▸ **WHAT IS REQUIRED**
Retrieve all lines below that have the string "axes".

- - -

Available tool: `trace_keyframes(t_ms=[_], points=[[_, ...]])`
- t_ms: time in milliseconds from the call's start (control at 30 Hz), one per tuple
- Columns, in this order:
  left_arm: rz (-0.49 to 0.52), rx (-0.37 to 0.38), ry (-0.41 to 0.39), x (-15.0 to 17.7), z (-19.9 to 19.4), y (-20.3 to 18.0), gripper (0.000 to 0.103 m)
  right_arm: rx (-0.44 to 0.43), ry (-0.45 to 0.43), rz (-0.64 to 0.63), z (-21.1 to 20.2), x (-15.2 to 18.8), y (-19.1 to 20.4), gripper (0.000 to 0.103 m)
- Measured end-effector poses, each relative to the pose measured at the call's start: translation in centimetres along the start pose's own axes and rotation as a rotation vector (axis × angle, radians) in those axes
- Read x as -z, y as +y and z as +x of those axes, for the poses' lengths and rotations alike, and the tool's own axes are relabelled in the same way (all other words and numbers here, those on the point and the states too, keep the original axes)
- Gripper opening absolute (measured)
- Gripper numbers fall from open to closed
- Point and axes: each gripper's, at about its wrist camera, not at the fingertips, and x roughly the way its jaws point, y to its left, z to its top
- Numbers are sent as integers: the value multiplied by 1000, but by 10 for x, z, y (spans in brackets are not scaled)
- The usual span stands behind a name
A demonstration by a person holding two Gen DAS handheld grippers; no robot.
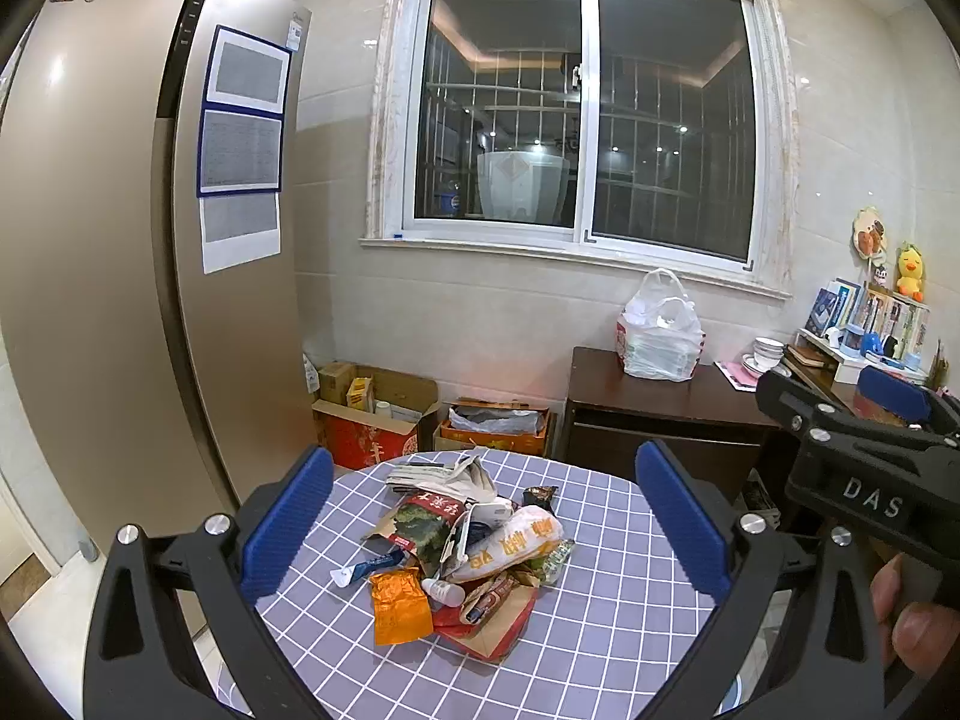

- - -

▸ **RESPONSE TO THIS EXERCISE**
- Measured end-effector poses, each relative to the pose measured at the call's start: translation in centimetres along the start pose's own axes and rotation as a rotation vector (axis × angle, radians) in those axes
- Read x as -z, y as +y and z as +x of those axes, for the poses' lengths and rotations alike, and the tool's own axes are relabelled in the same way (all other words and numbers here, those on the point and the states too, keep the original axes)
- Point and axes: each gripper's, at about its wrist camera, not at the fingertips, and x roughly the way its jaws point, y to its left, z to its top

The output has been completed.